Moreover, LSEC dysfunction was also described to precede Kupffer cell activation, NO reduction, NF- $\kappa{}$ B activation, and upregulation of tumor necrosis factor alpha (TNF- $\alpha{}$ ), IL-6, and ICAM-1 [89, 90]. Dysfunctional LSECs affect VWF, integrins, and other receptors that interact with activated platelets, ultimately leading to thrombus formation [91, 92], as well as to decreased expression of thrombomodulin, NO, or prostaglandin I2 (PGI2) [93]. By promoting the activation of the coagulation cascade and, especially, the generation of thrombin and PARs, LSECs can cause microthrombosis and parenchymal death, which are the processes associated with the progression of fibrosis [94, 95].

4. Antithrombotic Drugs in the Treatment of NAFLD

4.1 Acetylsalicylic Acid (Aspirin)

Recent studies emphasize the critical role of platelets in the progression of NAFLD, indicating that their properties and functions may be considered therapeutic targets for this liver disease. For example, some studies have shown that antiplatelet drug therapy (acetylsalicylic acid, ticlopidine, cilostazol) significantly reduces the severity of hepatosteatosis in the high-fat/high-calorie (HF/HC) diet-induced NAFLD model in male Fisher 344 rats, and also reduces the activity of inflammation and fibrosis in the choline-deficient L-amino acid-defined (CDAA) diet-induced NAFLD animal model.
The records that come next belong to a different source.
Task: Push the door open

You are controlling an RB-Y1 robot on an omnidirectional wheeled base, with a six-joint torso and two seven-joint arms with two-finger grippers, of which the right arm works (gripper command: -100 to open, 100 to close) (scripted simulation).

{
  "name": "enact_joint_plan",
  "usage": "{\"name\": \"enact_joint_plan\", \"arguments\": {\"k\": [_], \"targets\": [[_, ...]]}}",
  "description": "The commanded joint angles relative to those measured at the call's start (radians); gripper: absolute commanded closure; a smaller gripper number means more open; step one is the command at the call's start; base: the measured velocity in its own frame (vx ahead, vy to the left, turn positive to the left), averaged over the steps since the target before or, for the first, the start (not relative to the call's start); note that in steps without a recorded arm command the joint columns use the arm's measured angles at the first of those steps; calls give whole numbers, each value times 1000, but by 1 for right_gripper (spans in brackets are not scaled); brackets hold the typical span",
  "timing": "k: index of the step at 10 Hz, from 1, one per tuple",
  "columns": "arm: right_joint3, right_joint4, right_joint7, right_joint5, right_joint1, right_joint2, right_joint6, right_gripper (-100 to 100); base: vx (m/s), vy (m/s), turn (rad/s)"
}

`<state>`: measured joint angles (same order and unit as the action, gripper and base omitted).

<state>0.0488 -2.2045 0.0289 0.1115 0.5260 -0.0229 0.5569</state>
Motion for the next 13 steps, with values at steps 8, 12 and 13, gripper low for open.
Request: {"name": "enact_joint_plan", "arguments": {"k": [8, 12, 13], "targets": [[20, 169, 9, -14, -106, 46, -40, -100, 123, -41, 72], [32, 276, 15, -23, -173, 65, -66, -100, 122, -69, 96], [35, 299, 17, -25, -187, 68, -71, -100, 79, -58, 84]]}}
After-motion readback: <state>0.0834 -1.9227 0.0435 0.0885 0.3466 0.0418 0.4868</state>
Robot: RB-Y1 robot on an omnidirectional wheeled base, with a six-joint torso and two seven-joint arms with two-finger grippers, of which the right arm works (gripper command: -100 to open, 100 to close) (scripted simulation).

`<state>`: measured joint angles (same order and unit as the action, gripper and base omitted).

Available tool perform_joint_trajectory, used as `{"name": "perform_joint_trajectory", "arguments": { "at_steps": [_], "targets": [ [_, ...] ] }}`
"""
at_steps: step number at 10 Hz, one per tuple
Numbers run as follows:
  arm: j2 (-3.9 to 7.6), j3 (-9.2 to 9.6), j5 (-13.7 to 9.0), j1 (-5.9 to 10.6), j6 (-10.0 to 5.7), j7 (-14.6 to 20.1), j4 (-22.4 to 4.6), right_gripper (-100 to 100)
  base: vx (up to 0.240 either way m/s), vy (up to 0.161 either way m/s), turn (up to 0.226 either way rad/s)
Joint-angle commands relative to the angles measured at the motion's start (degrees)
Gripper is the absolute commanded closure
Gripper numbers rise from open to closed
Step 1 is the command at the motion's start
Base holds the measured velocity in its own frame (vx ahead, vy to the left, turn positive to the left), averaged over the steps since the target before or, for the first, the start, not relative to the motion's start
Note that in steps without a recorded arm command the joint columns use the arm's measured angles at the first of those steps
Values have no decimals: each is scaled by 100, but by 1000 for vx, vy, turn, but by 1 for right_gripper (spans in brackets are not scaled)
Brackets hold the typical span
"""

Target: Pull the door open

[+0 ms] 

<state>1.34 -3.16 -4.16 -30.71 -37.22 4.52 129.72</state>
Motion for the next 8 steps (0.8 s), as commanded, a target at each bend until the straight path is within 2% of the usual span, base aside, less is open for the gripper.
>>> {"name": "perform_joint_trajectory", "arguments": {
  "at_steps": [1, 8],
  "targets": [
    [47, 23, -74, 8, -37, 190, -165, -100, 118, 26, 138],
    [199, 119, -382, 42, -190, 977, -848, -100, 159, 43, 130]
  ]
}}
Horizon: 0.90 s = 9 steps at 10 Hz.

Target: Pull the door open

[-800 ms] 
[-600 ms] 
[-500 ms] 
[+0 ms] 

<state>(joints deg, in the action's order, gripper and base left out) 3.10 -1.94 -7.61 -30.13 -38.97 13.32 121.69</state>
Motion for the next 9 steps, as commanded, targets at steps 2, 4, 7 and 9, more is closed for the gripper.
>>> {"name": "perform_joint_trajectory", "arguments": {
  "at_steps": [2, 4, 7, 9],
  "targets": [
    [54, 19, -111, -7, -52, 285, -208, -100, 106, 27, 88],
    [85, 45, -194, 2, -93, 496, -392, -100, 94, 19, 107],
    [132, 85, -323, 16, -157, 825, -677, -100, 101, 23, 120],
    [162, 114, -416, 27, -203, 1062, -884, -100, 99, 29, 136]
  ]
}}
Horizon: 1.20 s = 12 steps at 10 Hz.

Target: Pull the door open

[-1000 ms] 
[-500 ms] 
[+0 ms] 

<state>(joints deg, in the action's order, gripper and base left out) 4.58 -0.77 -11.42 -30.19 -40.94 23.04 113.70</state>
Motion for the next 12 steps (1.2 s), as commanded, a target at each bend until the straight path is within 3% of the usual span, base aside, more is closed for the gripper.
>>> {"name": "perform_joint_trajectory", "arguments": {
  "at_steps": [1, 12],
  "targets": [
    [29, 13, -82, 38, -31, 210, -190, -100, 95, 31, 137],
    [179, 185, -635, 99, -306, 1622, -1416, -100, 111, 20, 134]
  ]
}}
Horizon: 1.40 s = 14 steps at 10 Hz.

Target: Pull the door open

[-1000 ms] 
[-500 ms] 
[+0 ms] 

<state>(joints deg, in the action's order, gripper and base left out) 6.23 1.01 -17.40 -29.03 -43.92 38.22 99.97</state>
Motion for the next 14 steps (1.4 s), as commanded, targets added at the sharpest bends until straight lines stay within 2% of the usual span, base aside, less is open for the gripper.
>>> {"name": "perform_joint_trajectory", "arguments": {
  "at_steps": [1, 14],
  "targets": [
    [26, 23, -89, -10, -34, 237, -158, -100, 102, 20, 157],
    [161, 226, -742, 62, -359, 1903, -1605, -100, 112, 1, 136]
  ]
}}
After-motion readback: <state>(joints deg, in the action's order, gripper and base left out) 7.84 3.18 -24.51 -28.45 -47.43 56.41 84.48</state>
Notably, the reduction in the severity of steatosis, inflammation, and fibrosis in rat NAFLD models was observed despite the absence of significant changes in daily calorie intake, body weight, visceral and subcutaneous fat, and adipokine levels in the animals [96]. The beneficial effect of disaggregants on the progression of NAFLD, as described in animals treated with cilostazol, was most evident [96]. Moreover, cilostazol therapy prevented the onset of simple hepatic steatosis in rats fed a high-calorie high-fat diet (HC/HF).

Regarding hypoxia as a contributing factor in the pathogenesis of NAFLD, research has shown that in the liver tissue of rats treated with cilostazol, the mRNA levels of VEGF, HGF, and eNOS—known for their direct angiogenic effects—significantly increased. Concurrently, the mRNA levels of TGF $\beta{}$ 1, PDGF-C, and iNOS—capable of exerting indirect angiogenic effects—significantly decreased. No such effect was observed in animals receiving the HF/HC diet without cilostazol [96]. It is known that eNOS and VEGF both induce the synthesis of vasodilatory molecules, such as nitric oxide and prostacyclin, by endothelial cells, resulting in antioxidant activity [97]. Simultaneously, iNOS is considered a mediator of oxidative stress that generates TNF- $\alpha{}$ , thereby causing cellular inflammation and fibrosis, and elevating liver malondialdehyde (MDA) levels [98]. Another explanation for the favorable impact of cilostazol on the liver is the suppression of the PDGF-induced MAPK pathway activation [99], which leads to reduced serine phosphorylation of insulin receptor substrate-1 (IRS-1) in the liver, with a reduction in Jun N-terminal kinase (JNK) activity. The latter may cause stimulation of the insulin signaling pathway, resulting in improved insulin resistance and liver disease severity [100, 101]. Additionally, by decreasing the expression of PDGF-C—a marker of fibrosis—and suppressing the expression of various genes encoding the formation of profibrotic mediators, such as type I procollagen, $\alpha{}$ -smooth muscle actin, and TGF- $\beta{}$ , cilostazol can reduce the severity of steatosis, inflammation, and fibrosis in the liver in NAFLD [99]. In the work by Saito et al. [102], cilostazol has been shown to attenuate fibrogenesis induced by carbon tetrachloride in male C57BL/6J mice by inhibiting the activation of hepatic stellate cells, possibly through the abrogation of PDGF autocrine signaling by limiting the receptor (PDGFR- $\beta{}$ ) signaling regardless of the ligand (PDGF) availability.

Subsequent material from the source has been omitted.